Fate and Transport of Hydrophobic Organic Chemicals in the Lower Passaic River: Insights from 2,3,7,8-Tetrachlorodibenzo-p-Dioxin

Abstract

The fate and transport of hydrophobic organic chemicals (HOCs) is particularly complex in estuaries because of bidirectional longitudinal currents, density stratification, the tendency to trap sediments, and significant dilution in the downstream bay or ocean. Investigations of HOCs in estuaries are further complicated because HOCs typically enter from multiple sources. The distribution of contaminants in estuarine sediment beds reflect a time integration of a complex balance of time- and space-variable fate and transport processes and loading history. A unique opportunity to study HOC fate and transport exists in the Lower Passaic River (LPR), where a pesticide manufacturer was the dominant source of 2,3,7,8-tetrachlorodibenzo-p-dioxin (2,3,7,8-TCDD) to the estuary and the distribution of this “tracer of opportunity” provides insights about fate and transport processes in estuarine systems.
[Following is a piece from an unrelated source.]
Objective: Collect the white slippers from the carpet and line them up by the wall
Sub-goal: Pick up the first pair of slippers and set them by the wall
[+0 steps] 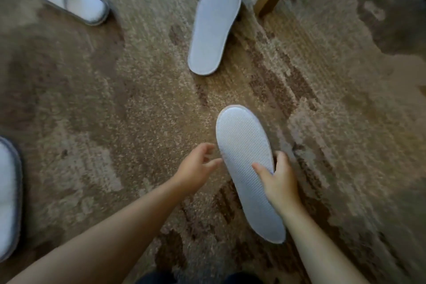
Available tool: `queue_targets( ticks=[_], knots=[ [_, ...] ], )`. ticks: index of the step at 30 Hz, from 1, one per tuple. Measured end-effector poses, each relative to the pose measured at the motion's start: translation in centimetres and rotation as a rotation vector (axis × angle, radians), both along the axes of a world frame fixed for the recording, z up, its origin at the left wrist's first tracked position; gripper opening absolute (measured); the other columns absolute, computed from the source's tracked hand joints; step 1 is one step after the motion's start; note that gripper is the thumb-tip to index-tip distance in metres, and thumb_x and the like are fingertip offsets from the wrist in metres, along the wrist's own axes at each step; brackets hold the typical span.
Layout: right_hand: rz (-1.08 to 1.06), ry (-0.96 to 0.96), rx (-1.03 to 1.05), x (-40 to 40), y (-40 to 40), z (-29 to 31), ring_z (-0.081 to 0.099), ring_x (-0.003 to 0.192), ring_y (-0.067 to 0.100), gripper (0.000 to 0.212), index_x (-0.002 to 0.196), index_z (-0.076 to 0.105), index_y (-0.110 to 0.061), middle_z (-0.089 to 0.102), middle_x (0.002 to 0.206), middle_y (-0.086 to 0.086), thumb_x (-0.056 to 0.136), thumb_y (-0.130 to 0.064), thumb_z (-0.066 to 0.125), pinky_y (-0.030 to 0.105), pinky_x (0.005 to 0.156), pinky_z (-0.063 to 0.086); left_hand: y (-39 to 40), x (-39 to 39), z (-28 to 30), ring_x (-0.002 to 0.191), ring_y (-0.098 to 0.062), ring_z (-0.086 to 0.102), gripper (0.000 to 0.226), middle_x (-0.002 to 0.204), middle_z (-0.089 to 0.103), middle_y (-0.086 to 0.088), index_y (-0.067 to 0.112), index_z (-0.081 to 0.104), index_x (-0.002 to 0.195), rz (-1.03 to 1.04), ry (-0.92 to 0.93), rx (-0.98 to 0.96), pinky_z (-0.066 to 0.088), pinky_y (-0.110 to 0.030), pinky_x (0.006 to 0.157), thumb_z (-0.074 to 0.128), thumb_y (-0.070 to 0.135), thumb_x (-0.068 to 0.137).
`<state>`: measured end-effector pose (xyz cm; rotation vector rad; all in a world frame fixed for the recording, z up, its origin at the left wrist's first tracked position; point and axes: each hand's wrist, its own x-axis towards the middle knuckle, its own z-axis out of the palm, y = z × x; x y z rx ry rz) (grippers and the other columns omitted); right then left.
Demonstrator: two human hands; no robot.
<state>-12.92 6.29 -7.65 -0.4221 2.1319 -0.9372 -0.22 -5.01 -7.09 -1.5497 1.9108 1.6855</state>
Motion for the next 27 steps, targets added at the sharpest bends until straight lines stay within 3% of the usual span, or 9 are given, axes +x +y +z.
queue_targets(
  ticks=[4,7,10,18,23,27],
  knots=[
    [0.047,-0.099,-0.149,4.4,-6.3,4.1,0.053,0.081,0.017,0.021,0.088,0.044,-0.015,0.055,0.087,0.0,0.079,-0.014,0.063,0.031,0.071,0.041,-2.2,4.5,5.1,0.107,-0.017,0.053,0.045,0.128,0.052,-0.006,0.016,0.043,0.123,0.134,-0.048,-0.08,0.048,-0.037,0.092,0.056,0.03,0.082],
    [0.17,-0.178,-0.183,9.0,-10.1,6.2,0.053,0.075,0.016,0.02,0.087,0.043,-0.017,0.053,0.076,-0.009,0.08,-0.016,0.062,0.029,0.063,0.042,-4.6,10.6,8.3,0.116,-0.02,0.049,0.052,0.133,0.049,-0.007,0.015,0.041,0.126,0.193,-0.167,-0.247,0.042,-0.034,0.094,0.058,0.033,0.081],
    [0.284,-0.252,-0.18,14.4,-13.2,6.5,0.054,0.084,0.02,0.021,0.092,0.041,-0.018,0.054,0.089,0.0,0.081,-0.016,0.059,0.034,0.07,0.043,-6.6,18.2,9.1,0.124,-0.023,0.042,0.054,0.137,0.045,-0.01,0.014,0.039,0.128,0.335,-0.268,-0.339,0.037,-0.037,0.101,0.059,0.031,0.08],
    [0.427,-0.354,-0.112,28.2,-19.2,2.5,0.053,0.092,0.022,0.023,0.103,0.043,-0.01,0.053,0.1,0.007,0.082,-0.006,0.053,0.041,0.082,0.048,-9.4,35.1,1.1,0.13,-0.032,0.029,0.071,0.141,0.034,-0.02,0.008,0.031,0.132,0.617,-0.445,-0.451,0.024,-0.04,0.108,0.067,0.029,0.074],
    [0.515,-0.29,-0.038,32.0,-19.2,1.3,0.051,0.085,0.018,0.025,0.104,0.045,-0.012,0.051,0.095,0.003,0.083,-0.001,0.049,0.034,0.071,0.045,-8.5,39.8,-3.0,0.139,-0.035,0.006,0.093,0.152,0.003,-0.02,0.019,0.008,0.139,0.743,-0.525,-0.246,0.012,-0.044,0.113,0.069,0.036,0.071],
    [0.502,-0.216,-0.007,33.1,-19.1,0.6,0.051,0.085,0.016,0.032,0.114,0.045,-0.008,0.051,0.097,0.003,0.083,-0.001,0.049,0.024,0.061,0.044,-7.2,41.0,-4.9,0.136,-0.04,0.015,0.107,0.151,0.01,-0.021,0.012,-0.002,0.139,0.7,-0.591,-0.197,0.018,-0.046,0.111,0.071,0.041,0.067]
  ],
)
This paper presents observed sediment 2,3,7,8-TCDD patterns within the LPR and the adjacent Newark Bay, and interprets them in terms of fate and transport processes that likely distributed the contaminant from its dominant source, drawing upon other physical datasets as needed. Major observations include that estuarine transport processes have distributed 2,3,7,8-TCDD approximately 18 km upstream of the source and downstream across Newark Bay, and that, generally, HOC trapping processes within the LPR have been highly effective, particularly near the 2,3,7,8-TCDD source and in downstream areas. The present LPR surface sediment 2,3,7,8-TCDD distribution indicates spatially variable recovery, which appears broadly driven by historical net sedimentation patterns, though the dominant processes may be shifting as the system continues to evolve.